Marketers might need to rethink ways to reach higher-educated consumers, as discretionary spending could take a back seat for many during the next few years as the job market continues to shift.
With the topic of back to school on everyone’s mind, Adobe Digital Insights (ADI) set out to analyze consumer behavior of students and graduates, pulling data about higher education schools and the influences changing their spending habits.
ADI’s first U.S. Education Benchmark Report examined 2.5 billion visits from 110-plus U.S. education companies and institutions from January 2013 through June 2016, based on aggregated and anonymous data.
The segments include K-12, primary and secondary fee-based college preparatory schools, and post-secondary schools, such as career, community, baccalaureate, and post-graduate institutions.
Since many employers have shifted policies when contributing to an employee’s financial education, the data shows graduates will enter the workforce with ample debt. It will put pressure on marketers to rethink pricing on goods and services, as a result of a squeeze on spending for discretionary goods. The data points to an even bigger “dogfight,” says Tamara Gaffney, principal analyst and director at Adobe Systems for the ADI group.
“If we have a lot of people doing part-time school programs for four or five years while they work, that’s a whole lot of time and money that will impact spending down the road because it needs to be paid for,” she says.
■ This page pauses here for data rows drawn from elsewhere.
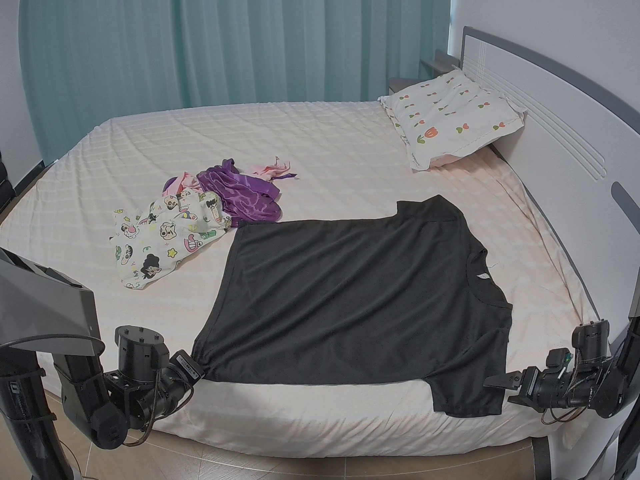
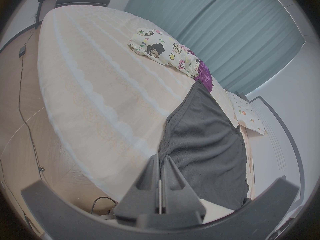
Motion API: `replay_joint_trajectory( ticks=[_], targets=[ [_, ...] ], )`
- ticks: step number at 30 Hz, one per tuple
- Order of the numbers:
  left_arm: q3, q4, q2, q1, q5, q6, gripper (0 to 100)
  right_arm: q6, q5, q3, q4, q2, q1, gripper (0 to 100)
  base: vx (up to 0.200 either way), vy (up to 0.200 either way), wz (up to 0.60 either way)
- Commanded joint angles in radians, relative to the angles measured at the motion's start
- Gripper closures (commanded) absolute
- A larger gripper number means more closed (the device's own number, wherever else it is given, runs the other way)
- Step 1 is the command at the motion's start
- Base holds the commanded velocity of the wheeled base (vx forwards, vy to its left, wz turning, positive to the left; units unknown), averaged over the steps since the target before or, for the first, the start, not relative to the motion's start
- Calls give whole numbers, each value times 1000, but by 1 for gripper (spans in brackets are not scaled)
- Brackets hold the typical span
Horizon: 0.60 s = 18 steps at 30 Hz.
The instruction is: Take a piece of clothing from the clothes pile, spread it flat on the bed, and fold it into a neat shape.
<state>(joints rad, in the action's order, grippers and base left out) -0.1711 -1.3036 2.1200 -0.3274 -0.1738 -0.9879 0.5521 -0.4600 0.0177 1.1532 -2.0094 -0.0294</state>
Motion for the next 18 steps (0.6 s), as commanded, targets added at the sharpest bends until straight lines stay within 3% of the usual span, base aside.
replay_joint_trajectory(
  ticks=[1, 6, 18],
  targets=[
    [2, 0, 3, 2, -1, 0, 100, -3, -3, -18, -3, 1, 25, 0, 0, 0, 0],
    [4, 0, 1, 2, -1, 0, 100, 5, 7, -18, 5, -22, 86, 0, 0, 0, 0],
    [2, 0, 8, 4, -1, 0, 100, -1, 11, -18, -15, -25, 101, 0, 0, 0, 0]
  ],
)
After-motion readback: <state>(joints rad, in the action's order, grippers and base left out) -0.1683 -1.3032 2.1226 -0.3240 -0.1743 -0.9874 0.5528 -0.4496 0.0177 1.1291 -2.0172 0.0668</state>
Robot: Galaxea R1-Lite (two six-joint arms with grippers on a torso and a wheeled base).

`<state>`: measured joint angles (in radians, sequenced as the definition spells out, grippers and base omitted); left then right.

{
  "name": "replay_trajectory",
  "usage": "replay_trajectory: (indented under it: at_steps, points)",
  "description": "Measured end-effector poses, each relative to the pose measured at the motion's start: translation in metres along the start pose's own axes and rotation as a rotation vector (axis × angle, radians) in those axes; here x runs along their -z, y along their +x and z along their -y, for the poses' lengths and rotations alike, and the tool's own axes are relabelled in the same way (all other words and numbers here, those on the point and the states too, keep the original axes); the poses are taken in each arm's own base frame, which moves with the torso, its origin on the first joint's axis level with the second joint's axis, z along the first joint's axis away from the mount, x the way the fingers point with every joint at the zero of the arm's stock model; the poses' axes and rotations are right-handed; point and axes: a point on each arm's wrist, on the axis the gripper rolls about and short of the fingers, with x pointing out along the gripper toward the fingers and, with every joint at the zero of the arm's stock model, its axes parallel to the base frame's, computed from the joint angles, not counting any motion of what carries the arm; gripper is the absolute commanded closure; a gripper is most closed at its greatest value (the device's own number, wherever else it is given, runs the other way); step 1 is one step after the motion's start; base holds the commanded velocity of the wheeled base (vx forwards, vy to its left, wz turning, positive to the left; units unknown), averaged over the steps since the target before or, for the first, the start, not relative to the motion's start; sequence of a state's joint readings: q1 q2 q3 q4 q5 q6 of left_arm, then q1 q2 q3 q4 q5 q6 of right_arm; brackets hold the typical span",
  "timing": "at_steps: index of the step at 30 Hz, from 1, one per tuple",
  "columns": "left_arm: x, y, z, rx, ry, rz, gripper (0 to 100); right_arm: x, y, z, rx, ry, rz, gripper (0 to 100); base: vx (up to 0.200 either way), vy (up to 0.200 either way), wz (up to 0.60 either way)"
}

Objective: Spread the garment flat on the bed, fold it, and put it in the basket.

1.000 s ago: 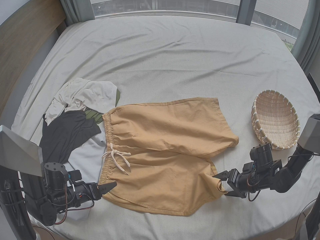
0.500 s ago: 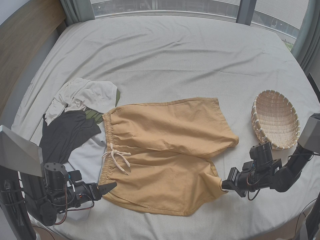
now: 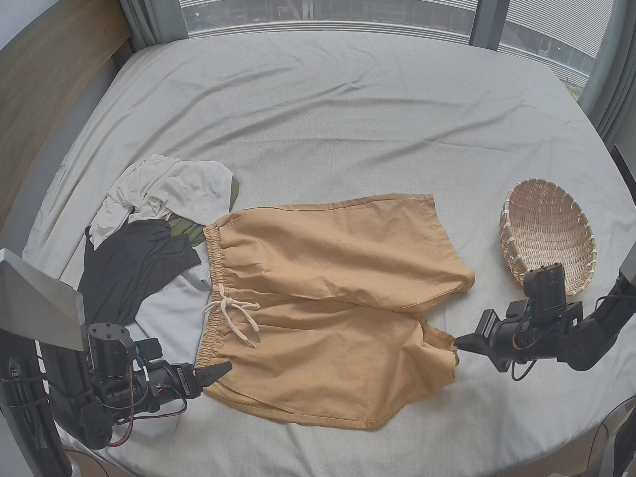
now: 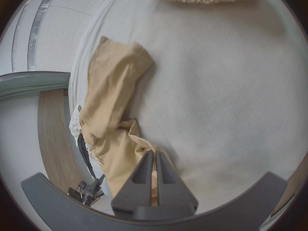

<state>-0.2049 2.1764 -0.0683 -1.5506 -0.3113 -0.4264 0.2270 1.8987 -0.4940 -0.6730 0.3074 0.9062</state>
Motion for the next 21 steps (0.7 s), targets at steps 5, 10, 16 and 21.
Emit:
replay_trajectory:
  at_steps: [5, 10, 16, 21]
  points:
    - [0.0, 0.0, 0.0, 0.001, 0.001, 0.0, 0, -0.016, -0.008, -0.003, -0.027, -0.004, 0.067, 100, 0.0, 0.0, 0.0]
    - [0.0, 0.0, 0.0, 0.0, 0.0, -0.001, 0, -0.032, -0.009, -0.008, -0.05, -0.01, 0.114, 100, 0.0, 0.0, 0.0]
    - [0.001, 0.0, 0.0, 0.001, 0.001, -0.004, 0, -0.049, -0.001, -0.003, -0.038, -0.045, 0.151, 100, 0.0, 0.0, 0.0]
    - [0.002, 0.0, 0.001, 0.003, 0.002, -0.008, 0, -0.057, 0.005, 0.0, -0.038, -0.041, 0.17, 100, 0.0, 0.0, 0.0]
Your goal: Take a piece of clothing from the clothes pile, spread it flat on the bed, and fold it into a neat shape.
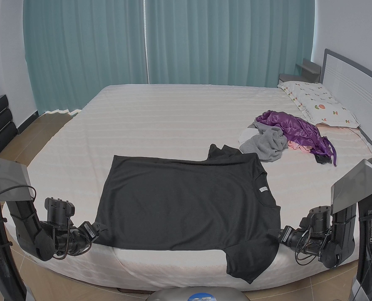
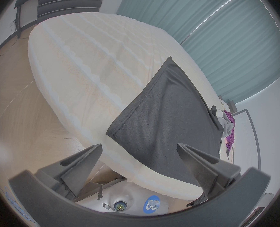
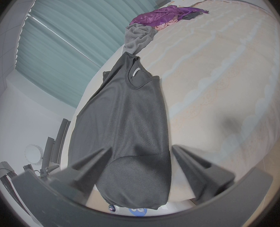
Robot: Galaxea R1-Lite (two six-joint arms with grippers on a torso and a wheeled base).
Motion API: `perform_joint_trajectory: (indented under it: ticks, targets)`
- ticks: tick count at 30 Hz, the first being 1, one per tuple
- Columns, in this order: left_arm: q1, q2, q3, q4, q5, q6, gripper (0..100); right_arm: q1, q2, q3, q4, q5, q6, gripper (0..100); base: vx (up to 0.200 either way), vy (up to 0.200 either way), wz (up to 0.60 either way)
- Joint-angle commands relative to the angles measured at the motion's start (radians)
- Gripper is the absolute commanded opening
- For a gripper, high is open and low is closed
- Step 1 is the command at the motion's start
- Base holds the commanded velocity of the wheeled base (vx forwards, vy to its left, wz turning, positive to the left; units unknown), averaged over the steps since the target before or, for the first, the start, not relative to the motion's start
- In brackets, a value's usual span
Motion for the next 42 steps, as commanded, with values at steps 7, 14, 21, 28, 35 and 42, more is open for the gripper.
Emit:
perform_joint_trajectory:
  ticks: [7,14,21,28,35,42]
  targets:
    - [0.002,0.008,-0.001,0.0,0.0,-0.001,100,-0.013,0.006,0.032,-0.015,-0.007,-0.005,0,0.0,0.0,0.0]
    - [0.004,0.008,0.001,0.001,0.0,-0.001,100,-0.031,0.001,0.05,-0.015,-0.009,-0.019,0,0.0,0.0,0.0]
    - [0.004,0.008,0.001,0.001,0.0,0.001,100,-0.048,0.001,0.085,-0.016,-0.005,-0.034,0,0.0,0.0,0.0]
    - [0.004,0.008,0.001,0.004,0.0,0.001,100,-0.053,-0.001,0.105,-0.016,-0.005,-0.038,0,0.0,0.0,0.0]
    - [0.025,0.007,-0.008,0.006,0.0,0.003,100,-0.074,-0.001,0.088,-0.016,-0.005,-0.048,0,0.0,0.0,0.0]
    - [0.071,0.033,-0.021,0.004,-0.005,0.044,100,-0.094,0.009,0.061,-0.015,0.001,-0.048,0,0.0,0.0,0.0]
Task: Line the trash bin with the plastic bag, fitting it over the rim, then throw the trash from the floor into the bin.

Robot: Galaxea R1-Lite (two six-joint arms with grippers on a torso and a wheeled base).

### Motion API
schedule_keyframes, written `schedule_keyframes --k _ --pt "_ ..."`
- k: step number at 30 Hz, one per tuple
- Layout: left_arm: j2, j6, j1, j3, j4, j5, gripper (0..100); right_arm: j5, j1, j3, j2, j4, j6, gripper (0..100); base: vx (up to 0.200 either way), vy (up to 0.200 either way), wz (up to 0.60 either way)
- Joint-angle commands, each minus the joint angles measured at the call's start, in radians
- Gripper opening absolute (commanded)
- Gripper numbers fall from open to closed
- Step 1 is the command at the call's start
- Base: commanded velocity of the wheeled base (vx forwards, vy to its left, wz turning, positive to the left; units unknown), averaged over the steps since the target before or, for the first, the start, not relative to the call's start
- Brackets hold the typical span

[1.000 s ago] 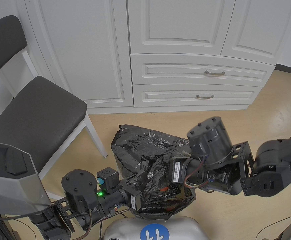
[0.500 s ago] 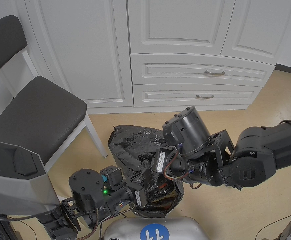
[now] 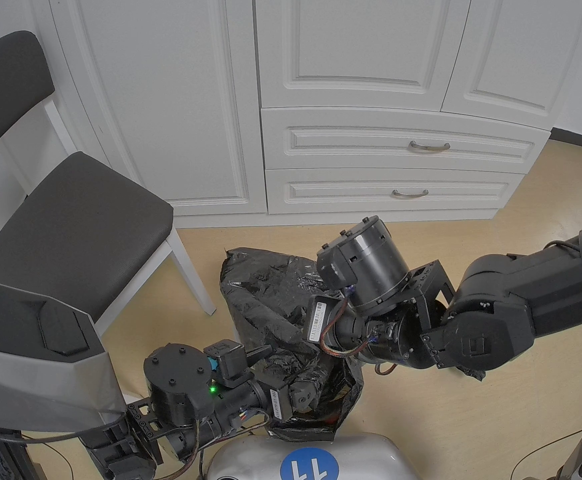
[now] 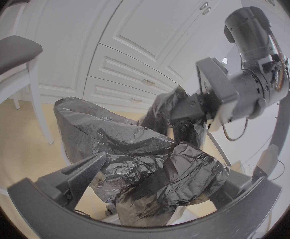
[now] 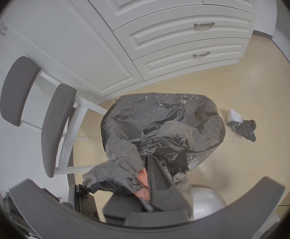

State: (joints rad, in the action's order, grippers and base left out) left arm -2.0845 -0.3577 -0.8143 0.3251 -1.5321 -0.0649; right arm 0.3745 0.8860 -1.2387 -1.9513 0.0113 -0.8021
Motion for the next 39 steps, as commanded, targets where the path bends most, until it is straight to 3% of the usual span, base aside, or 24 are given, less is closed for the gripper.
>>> schedule_keyframes --k 1,2,3,4,5,7,10,31,35,39 --pt "0.017 0.0 0.012 -0.063 0.0 0.085 100 0.0 -0.002 -0.001 -0.001 -0.001 0.0 0 0.0 0.0 0.0" --pt "0.02 0.0 0.012 -0.07 0.0 0.097 100 0.0 -0.002 -0.001 -0.003 -0.001 0.0 0 0.0 0.0 0.0" --pt "0.04 0.003 0.026 -0.118 -0.002 0.171 100 0.0 -0.002 -0.001 -0.005 -0.001 0.0 0 0.0 0.0 0.0" --pt "0.041 0.005 0.027 -0.121 -0.002 0.178 100 0.0 -0.002 -0.001 -0.006 -0.001 0.0 0 0.0 0.0 0.0" --pt "0.063 0.008 0.046 -0.166 -0.002 0.269 100 0.0 -0.004 -0.001 -0.014 -0.002 0.0 0 0.0 0.0 0.0" --pt "0.076 0.011 0.075 -0.196 -0.002 0.362 100 0.0 -0.004 -0.004 -0.018 -0.002 0.0 0 0.0 0.0 0.0" --pt "0.069 0.032 0.11 -0.209 -0.002 0.442 100 0.0 -0.004 -0.004 -0.017 -0.002 0.0 0 0.0 0.0 0.0" --pt "0.003 0.051 0.121 -0.187 0.001 0.435 100 0.0 -0.002 -0.005 -0.018 -0.007 -0.009 0 0.0 0.0 0.0" --pt "-0.019 0.109 0.118 -0.192 0.001 0.39 100 0.0 -0.002 -0.005 -0.018 -0.007 -0.012 0 0.0 0.0 0.0" --pt "-0.055 0.187 0.109 -0.193 0.004 0.27 100 0.0 -0.001 -0.005 -0.015 -0.007 -0.012 0 0.0 0.0 0.0"
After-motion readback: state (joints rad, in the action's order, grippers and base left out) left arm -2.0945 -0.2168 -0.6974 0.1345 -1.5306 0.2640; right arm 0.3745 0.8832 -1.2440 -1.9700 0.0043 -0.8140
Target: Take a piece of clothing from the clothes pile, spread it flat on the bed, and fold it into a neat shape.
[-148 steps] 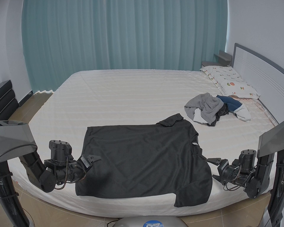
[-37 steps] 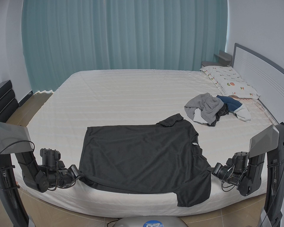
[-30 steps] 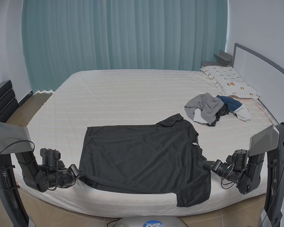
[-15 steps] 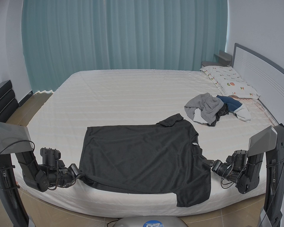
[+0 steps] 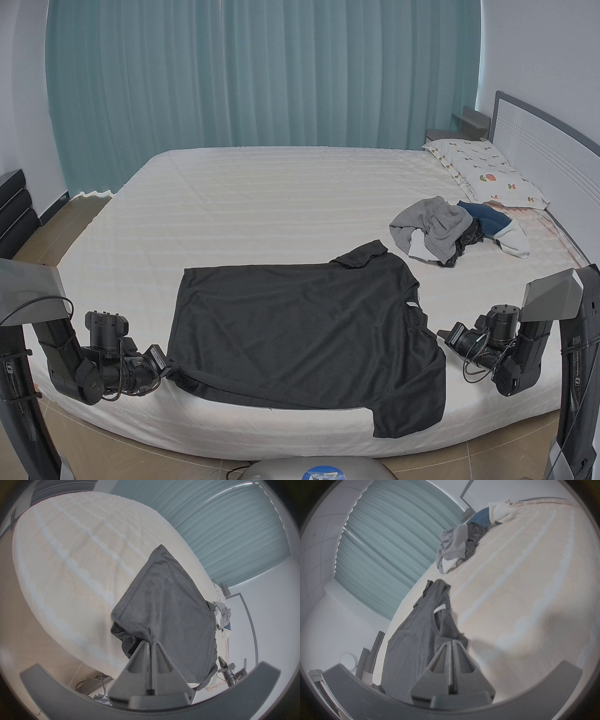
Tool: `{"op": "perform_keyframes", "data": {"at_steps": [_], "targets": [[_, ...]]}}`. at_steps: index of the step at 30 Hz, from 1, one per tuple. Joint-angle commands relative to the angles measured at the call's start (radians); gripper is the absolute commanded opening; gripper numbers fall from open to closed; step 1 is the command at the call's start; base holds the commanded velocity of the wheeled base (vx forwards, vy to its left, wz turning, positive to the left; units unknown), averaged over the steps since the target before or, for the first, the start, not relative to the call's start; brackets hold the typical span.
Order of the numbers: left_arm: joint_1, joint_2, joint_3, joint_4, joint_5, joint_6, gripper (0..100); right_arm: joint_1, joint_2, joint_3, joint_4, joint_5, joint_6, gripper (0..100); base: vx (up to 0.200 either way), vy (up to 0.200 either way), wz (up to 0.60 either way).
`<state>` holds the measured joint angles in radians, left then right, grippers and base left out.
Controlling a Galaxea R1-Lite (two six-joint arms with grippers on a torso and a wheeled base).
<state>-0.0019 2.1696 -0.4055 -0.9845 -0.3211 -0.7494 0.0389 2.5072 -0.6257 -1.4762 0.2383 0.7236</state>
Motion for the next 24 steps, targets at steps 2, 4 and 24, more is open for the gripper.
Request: {"op": "perform_keyframes", "data": {"at_steps": [2,4,24], "targets": [[0.0,0.003,-0.003,0.0,0.0,-0.001,0,-0.005,0.007,-0.042,0.002,0.001,-0.001,0,0.0,0.0,0.0],[0.0,0.001,-0.003,0.0,0.0,-0.001,0,-0.005,0.007,-0.029,0.0,0.007,-0.001,0,0.0,0.0,0.0],[-0.001,0.001,-0.003,0.0,0.0,-0.001,0,0.012,-0.038,0.199,-0.052,0.093,-0.078,100,0.0,0.0,0.0]]}}
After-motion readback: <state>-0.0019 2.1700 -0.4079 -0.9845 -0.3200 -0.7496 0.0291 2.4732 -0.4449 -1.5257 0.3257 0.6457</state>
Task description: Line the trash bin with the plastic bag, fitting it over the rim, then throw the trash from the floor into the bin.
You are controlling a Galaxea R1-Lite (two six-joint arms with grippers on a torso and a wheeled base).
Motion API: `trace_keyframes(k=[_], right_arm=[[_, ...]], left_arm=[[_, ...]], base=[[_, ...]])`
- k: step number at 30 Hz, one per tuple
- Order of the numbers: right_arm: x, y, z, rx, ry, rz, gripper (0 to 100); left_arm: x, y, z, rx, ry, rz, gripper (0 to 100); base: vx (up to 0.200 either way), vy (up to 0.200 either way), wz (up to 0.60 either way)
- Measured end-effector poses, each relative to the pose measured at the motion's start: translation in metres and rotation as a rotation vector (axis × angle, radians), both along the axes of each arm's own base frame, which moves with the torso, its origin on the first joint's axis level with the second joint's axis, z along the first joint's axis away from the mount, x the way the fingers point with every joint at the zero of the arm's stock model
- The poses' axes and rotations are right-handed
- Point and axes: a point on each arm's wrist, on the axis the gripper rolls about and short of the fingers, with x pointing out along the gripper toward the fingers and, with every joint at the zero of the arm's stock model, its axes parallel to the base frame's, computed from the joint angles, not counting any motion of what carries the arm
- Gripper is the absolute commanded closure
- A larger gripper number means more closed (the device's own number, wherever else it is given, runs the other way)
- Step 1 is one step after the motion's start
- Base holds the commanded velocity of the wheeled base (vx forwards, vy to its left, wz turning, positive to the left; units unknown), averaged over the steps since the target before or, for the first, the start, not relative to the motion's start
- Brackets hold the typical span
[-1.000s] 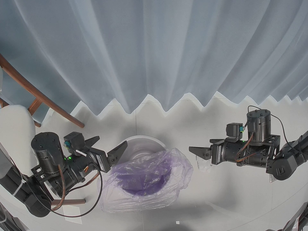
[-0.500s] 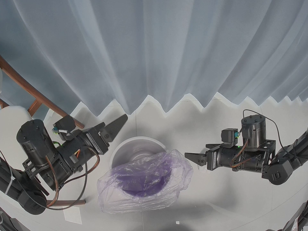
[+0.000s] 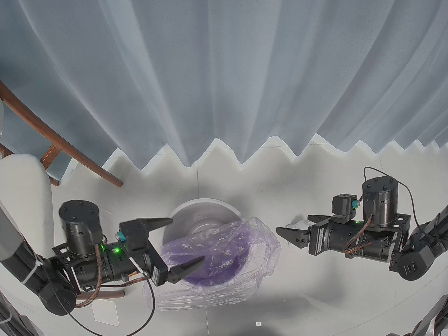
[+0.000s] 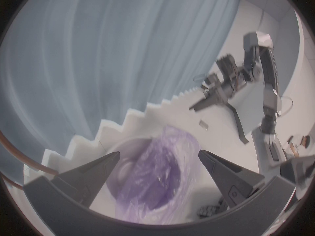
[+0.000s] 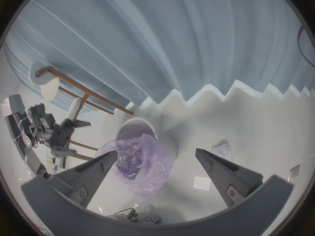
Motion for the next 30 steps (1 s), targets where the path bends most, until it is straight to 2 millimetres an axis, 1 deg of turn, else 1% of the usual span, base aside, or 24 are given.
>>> trace_keyframes(k=[5,11,13,16,19,23,30], right_arm=[[-0.005,-0.002,0.003,0.017,-0.006,-0.013,0],[-0.006,-0.003,0.007,0.033,-0.019,-0.017,0],[-0.006,-0.003,0.008,0.040,-0.025,-0.018,0],[-0.006,-0.003,0.009,0.052,-0.033,-0.020,0],[-0.007,-0.003,0.011,0.061,-0.040,-0.022,0],[-0.007,-0.003,0.013,0.071,-0.047,-0.025,0],[-0.007,-0.003,0.015,0.089,-0.044,-0.034,0]], left_arm=[[0.007,-0.001,-0.018,0.130,0.108,-0.039,0],[0.014,-0.003,-0.022,0.296,0.187,-0.094,0],[0.016,-0.003,-0.019,0.343,0.180,-0.118,0],[0.022,-0.005,-0.013,0.406,0.114,-0.149,0],[0.029,-0.007,-0.009,0.451,0.054,-0.131,0],[0.034,-0.008,-0.011,0.478,0.043,-0.108,0],[0.046,-0.010,-0.021,0.497,0.050,-0.105,0]], base=[[0.000,0.000,0.00],[0.000,0.000,0.00],[0.000,0.000,0.00],[0.000,0.000,0.00],[0.000,0.000,0.00],[0.000,0.000,0.00],[0.000,0.000,0.00]])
Interestingly, the biggest conversations on Twitter, based on more than 12 million mentions from May 2015 through July 2016 around school wasn’t about K-12, but rather Masters Programs.
ADI found the keywords “masters” and “school” were the most frequently used terms in social media. Women made up nearly 60% of the buzz around graduate programs, with the most awarded being a business degree.
The data also suggests that while the back-to-school season—August through September—had the most visits to education-related Web sites and the highest education-related social buzz, marketers should target students during the traditionally off-peak months to get their attention.
Web site traffic mostly consisted of those coming from desktops, not mobile devices. Unlike the media and entertainment sectors, which garner more than 50% of site visits from mobile traffic, students at high schools and universities are not accessing their educational institutions from a mobile device.
The data also shows a higher interest in nontechnical fields, which also suggests a trend in individuals looking for jobs with lower-paid wages. The data comes from individuals downloading Adobe Acrobat. About 1.8 million have filed out a form identifying their studies and themselves as student when downloading Adobe Acrobat.
When it comes to social buzz, Stanford University averaged the highest monthly social mentions at around 10,771. The University of California with 7,175; Harvard University with 4,301; University of Pennsylvania with 4,077, and MIT with 2,150 round out the top five.
Stanford University and The University of California at Berkley take the top two spots when it comes to the schools producing the most digitally social-future CMOs, per Adobe’s data.